To było podejrzane, Nico cały dzień się uśmiechał. W końcu, nie mogłem znieść dziwnego napięcia i zapytałem czy nic mu nie jest, na co odpowiedział stekiem przekleństw po grecku, dodał cos o tym, że zniszczyłem mu dzień i pobiegł na plażę. Poszedłem do Thalii, pomyślałem, że może ona wie co mu jest, w końcu byli razem.
- Hej Thals, o co chodzi z Nikiem?
- Nie rozumiem. - odpowiedziała lekko zmieszana.
- Cały dzień się uśmiecha, to do niego nie podobne.-
Córka Zeusa uśmiechnęła się do mnie złowieszczo i powiedziała.
- Pokłóciliśmy się, powiedziałam mu, że chodzi wiecznie smutny jakby miał jakiś problem. Ostatnio między nami jest gorzej, rzadko się widujemy, a gdy nadchodzi dzień spotkania on jest ciągle naburmuszony.
- Thals, co się stało? - Odpowiedziałem poirytowany.
- Chodzi o to, że dałam mu batona z taką tabletką na rozweselenie, znaczy myślałam, że to taka tabletka.
- Kontynuuj.
- Tak na prawdę dałam mu kobiece hormony. - Odpowiedziała z uśmieszkiem na twarzy.
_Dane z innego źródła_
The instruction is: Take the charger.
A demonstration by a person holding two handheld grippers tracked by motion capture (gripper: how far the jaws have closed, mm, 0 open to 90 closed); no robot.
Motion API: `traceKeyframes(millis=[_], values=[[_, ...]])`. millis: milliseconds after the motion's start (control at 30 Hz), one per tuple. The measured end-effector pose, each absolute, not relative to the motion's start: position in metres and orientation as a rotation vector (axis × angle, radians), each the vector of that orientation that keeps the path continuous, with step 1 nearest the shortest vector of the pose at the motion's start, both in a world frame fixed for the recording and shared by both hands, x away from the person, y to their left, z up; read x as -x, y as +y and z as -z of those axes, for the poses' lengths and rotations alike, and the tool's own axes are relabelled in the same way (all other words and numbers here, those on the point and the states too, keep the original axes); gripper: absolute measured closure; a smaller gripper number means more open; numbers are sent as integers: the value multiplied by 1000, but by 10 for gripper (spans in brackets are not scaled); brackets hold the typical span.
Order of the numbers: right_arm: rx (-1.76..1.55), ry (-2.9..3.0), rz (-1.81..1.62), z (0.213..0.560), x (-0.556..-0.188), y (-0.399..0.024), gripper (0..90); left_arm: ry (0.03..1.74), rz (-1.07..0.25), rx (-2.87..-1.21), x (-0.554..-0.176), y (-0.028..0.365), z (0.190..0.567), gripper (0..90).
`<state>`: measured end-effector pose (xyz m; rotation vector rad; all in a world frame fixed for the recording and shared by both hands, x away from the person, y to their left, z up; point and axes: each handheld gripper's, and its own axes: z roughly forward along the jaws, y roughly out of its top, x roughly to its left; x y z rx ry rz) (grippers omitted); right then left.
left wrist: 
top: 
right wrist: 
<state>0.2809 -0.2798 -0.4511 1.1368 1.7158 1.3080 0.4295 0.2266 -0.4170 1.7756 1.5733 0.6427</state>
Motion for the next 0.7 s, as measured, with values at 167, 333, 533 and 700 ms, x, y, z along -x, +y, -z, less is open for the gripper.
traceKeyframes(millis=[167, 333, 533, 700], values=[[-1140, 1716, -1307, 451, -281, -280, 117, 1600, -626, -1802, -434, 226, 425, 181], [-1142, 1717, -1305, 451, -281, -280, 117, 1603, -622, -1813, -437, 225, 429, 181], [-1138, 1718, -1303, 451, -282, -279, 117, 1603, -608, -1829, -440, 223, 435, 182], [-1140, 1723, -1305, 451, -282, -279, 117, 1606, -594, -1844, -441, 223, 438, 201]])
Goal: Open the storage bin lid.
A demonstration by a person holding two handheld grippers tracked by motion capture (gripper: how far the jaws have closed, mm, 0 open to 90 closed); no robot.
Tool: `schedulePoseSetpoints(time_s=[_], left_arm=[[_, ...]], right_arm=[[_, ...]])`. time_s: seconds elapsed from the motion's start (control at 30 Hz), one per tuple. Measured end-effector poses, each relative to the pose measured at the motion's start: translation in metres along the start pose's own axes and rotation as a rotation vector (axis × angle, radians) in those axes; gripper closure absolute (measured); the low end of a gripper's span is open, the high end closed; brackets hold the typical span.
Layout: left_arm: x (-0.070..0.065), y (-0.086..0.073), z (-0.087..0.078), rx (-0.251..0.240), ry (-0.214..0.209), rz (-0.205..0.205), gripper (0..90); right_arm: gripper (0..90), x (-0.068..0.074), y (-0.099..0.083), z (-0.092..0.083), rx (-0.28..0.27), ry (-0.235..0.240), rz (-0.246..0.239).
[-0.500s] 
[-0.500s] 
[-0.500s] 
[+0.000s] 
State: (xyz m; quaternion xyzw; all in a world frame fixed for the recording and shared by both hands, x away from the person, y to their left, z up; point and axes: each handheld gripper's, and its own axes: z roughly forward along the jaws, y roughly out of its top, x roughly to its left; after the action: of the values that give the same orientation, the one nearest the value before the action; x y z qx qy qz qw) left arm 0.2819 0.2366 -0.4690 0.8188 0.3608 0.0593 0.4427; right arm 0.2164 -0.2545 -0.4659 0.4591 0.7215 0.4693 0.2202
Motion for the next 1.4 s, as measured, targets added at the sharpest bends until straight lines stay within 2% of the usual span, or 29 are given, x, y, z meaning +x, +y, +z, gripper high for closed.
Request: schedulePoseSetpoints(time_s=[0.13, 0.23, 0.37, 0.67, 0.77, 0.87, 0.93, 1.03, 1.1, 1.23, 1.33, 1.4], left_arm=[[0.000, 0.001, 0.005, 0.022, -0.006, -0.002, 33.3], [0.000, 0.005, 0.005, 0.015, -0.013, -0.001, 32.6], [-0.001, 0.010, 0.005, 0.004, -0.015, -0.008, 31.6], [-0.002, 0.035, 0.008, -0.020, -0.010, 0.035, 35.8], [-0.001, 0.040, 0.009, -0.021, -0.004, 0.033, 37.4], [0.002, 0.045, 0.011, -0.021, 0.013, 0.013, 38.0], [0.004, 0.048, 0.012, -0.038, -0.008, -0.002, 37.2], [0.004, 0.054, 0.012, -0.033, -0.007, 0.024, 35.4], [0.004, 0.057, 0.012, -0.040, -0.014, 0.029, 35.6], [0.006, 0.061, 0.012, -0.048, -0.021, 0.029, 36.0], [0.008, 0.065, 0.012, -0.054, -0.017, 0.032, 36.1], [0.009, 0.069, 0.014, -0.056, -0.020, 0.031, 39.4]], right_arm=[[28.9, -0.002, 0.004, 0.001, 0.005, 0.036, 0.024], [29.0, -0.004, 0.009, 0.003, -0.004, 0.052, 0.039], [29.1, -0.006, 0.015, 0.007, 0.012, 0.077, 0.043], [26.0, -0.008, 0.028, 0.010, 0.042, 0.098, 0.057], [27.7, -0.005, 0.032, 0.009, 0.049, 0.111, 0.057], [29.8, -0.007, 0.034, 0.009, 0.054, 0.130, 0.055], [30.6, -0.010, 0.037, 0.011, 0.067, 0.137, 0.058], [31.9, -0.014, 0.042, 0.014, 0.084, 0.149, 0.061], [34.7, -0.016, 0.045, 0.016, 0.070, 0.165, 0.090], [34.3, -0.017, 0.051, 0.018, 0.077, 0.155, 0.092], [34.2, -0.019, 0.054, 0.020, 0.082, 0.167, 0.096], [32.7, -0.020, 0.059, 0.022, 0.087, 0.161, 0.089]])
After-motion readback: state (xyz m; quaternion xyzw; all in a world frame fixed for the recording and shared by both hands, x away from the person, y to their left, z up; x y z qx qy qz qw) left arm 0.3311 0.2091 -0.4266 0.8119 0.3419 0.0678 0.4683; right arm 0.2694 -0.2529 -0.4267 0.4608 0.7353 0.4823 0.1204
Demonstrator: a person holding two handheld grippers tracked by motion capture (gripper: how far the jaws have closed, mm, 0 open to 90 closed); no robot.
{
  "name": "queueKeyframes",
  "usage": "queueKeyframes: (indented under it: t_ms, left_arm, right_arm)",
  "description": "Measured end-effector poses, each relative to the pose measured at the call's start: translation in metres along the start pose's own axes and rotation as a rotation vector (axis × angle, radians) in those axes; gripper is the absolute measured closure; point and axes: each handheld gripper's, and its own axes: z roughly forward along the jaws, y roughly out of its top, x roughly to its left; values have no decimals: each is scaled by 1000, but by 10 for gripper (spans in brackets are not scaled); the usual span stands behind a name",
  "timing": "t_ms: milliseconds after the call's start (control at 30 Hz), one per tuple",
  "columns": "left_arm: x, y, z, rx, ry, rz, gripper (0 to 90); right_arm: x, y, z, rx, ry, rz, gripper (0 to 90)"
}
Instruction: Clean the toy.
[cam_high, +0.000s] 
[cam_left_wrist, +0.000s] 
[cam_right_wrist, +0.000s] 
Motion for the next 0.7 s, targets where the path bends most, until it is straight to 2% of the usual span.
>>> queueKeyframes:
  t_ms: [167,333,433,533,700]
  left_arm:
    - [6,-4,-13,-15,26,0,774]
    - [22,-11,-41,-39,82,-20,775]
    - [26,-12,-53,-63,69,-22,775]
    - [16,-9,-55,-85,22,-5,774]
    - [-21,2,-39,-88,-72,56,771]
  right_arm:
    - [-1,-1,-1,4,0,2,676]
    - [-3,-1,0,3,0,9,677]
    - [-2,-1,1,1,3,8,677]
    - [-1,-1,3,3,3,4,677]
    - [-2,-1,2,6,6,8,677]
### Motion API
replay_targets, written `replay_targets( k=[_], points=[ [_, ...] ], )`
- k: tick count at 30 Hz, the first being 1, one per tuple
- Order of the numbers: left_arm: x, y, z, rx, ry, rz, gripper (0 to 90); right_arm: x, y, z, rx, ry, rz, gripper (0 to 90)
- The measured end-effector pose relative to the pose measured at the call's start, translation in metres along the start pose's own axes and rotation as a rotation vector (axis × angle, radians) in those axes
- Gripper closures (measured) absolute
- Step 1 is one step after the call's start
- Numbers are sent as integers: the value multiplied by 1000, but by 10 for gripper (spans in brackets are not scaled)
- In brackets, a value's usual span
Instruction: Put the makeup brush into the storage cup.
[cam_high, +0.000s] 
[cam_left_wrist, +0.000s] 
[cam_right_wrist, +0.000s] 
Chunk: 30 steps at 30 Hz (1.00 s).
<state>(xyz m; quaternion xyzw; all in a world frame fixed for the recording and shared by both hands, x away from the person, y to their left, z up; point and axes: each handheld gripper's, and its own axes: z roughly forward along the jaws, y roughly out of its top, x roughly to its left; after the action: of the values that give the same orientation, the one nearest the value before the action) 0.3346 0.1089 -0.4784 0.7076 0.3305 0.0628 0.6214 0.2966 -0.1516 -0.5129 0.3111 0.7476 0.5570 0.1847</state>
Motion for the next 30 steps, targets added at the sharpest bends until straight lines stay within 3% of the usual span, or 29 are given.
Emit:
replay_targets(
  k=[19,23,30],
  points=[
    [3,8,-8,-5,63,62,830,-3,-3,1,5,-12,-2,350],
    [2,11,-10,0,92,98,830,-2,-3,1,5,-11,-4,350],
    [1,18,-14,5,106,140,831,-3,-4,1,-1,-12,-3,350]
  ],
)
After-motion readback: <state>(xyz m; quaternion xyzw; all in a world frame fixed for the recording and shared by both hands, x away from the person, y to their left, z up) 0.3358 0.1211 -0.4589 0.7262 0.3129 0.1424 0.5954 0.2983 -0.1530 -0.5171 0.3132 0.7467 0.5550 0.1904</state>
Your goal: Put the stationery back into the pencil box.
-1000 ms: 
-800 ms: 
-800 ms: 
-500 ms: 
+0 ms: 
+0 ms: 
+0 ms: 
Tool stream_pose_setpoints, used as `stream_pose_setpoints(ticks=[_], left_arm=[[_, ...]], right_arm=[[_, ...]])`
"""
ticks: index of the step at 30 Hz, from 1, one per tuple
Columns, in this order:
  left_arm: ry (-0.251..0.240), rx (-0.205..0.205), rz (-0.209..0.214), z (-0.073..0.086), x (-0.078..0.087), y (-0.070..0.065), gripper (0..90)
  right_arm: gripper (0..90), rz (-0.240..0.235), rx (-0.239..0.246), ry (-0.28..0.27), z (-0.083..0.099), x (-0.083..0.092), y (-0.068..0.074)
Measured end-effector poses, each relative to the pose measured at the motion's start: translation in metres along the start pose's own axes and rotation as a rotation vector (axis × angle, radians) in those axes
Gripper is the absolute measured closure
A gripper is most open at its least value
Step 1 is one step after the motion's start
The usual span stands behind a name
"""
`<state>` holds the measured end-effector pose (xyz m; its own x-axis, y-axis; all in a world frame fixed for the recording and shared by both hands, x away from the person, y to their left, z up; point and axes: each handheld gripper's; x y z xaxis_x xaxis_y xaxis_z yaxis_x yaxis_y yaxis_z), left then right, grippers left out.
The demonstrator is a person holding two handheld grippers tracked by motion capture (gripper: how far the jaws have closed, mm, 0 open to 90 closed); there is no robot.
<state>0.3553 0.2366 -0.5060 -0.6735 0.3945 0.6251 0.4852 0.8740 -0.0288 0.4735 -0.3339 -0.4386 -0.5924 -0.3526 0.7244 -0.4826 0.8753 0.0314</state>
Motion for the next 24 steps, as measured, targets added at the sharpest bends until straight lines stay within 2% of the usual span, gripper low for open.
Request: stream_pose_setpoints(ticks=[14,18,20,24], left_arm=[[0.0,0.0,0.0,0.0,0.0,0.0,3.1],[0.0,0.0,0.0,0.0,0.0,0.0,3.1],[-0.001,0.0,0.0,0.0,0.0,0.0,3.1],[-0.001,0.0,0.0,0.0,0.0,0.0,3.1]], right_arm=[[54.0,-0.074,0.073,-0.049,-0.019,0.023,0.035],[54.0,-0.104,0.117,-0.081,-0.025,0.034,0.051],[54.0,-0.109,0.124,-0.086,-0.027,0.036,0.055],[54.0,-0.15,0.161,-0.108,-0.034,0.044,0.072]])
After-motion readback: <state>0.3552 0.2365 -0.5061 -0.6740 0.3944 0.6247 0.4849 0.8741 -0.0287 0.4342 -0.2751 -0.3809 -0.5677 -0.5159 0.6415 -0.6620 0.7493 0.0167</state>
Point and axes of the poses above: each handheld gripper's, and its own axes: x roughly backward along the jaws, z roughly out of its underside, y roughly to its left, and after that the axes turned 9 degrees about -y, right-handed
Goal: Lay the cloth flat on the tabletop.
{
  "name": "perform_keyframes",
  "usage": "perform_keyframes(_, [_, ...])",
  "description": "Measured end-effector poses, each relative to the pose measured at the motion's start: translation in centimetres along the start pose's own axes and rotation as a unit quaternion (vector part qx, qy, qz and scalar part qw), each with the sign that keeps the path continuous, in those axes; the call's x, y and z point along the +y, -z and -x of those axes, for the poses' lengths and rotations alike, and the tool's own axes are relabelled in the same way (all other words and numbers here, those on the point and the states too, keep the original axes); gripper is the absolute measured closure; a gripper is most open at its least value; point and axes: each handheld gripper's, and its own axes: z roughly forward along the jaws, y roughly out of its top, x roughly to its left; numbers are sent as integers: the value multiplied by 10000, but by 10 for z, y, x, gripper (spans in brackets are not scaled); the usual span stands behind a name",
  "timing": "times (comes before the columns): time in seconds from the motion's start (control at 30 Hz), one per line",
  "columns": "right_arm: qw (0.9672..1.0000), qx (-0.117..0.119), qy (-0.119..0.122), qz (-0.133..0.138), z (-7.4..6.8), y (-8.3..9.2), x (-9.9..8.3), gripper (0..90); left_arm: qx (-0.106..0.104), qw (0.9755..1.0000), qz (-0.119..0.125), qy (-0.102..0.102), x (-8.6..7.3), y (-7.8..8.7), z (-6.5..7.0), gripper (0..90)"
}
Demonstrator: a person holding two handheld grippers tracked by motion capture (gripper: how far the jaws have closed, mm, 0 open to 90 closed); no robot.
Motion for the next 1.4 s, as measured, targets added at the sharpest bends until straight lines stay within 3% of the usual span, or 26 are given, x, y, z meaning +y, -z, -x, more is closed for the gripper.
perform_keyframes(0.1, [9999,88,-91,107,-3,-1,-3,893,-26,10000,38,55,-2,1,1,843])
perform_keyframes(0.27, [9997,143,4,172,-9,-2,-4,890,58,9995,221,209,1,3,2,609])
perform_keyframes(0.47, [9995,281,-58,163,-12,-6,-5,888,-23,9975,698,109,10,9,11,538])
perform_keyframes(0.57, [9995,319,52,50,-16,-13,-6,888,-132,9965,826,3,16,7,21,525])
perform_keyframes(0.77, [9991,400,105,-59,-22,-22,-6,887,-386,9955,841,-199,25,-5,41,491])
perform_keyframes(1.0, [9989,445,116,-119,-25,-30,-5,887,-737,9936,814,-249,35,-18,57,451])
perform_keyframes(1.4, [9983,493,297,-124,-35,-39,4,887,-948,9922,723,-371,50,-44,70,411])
- Hahahahahah- Sami rozumiecie, moja reakcja była uzasadniona.
Potem poszliśmy razem na plażę, gdzie spotkaliśmy Nika gadającego z piaskiem. Bełkotał coś pod nosem i patrzył na niego otępiałym wzrokiem.
- Mam pomysł- Zacząłem.
- Może jak obleje go wodą to znów stanie się normalny.
- Nie, potrzymamy go tak do końca dnia, niech ma nauczkę, potem rób co chcesz.
Zrobiłem jak mówiła gdy rano odwiedziłem mojego przyjaciela nic nie pamiętał, a co najlepsze poszedł i przeprosił Thalię.